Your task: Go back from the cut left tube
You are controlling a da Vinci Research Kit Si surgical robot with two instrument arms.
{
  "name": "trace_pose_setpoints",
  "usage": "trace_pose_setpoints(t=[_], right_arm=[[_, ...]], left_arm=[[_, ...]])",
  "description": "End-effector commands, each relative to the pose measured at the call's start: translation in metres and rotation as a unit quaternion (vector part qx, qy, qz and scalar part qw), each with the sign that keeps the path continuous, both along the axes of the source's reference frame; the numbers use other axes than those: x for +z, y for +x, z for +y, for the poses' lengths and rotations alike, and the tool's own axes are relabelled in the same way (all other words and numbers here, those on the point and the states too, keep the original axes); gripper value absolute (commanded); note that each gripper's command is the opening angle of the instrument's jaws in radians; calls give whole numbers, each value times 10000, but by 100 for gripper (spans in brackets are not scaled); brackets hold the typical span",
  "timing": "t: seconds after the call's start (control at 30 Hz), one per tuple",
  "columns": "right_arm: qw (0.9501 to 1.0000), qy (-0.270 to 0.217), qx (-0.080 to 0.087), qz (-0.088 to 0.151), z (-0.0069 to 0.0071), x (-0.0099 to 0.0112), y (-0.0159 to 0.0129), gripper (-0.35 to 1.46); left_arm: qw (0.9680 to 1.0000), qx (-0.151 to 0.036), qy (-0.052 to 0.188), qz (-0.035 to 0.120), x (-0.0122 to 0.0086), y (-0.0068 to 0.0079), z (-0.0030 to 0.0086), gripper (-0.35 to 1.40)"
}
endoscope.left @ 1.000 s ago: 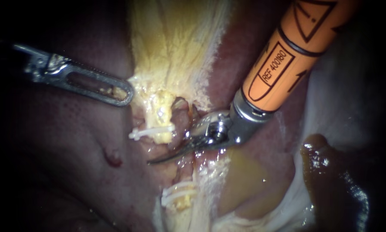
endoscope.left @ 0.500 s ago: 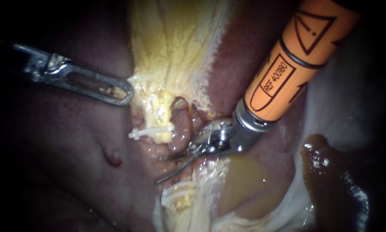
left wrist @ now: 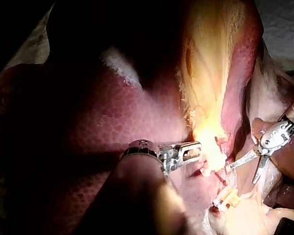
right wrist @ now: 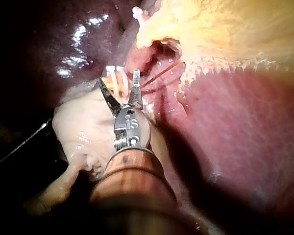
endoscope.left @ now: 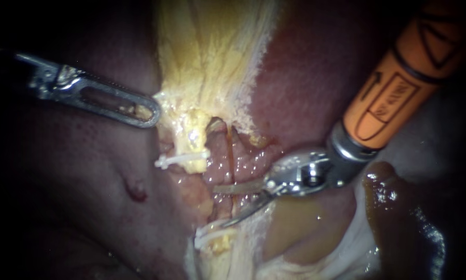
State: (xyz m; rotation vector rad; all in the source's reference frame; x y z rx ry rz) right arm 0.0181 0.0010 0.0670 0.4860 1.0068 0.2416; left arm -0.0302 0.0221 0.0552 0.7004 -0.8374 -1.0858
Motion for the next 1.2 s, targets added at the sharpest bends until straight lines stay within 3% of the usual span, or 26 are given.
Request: trace_pose_setpoints(t=[0.03,0.23,0.43,0.5,0.53,0.73,1.2], right_arm=[[9999,-151,19,-20,4,-4,-8,143],[9956,-753,22,-562,35,-30,-51,143],[9934,-892,74,-724,51,-41,-79,145],[9938,-850,45,-716,53,-41,-81,145],[9948,-788,-46,-641,53,-41,-82,145],[9952,-762,-72,-616,51,-39,-82,145],[9955,-739,-112,-580,49,-37,-82,145]], left_arm=[[10000,3,-1,-2,0,0,0,-35],[10000,4,-2,-2,1,0,0,-35],[10000,5,-3,-2,2,0,0,-35],[10000,5,-5,-1,3,0,0,-35],[10000,1,-10,2,4,-1,-1,-35],[10000,-24,-44,27,16,-12,-5,-35],[10000,63,-31,29,63,-63,-6,-35]])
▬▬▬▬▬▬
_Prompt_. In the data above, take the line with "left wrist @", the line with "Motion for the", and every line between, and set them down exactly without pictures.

_Solution for this problem_.
left wrist @ now: 
right wrist @ now: 
endoscope.left @ now: 
State: (xyz m; rotation vector rad; all in the source's reference frame; x y z rx ry rz) right arm 0.0181 0.0010 0.0670 0.4860 1.0068 0.2416; left arm -0.0302 0.0221 0.0552 0.7004 -0.8374 -1.0858
Motion for the next 1.2 s, targets added at the sharpest bends until straight lines stay within 3% of the usual span, or 26 are given.

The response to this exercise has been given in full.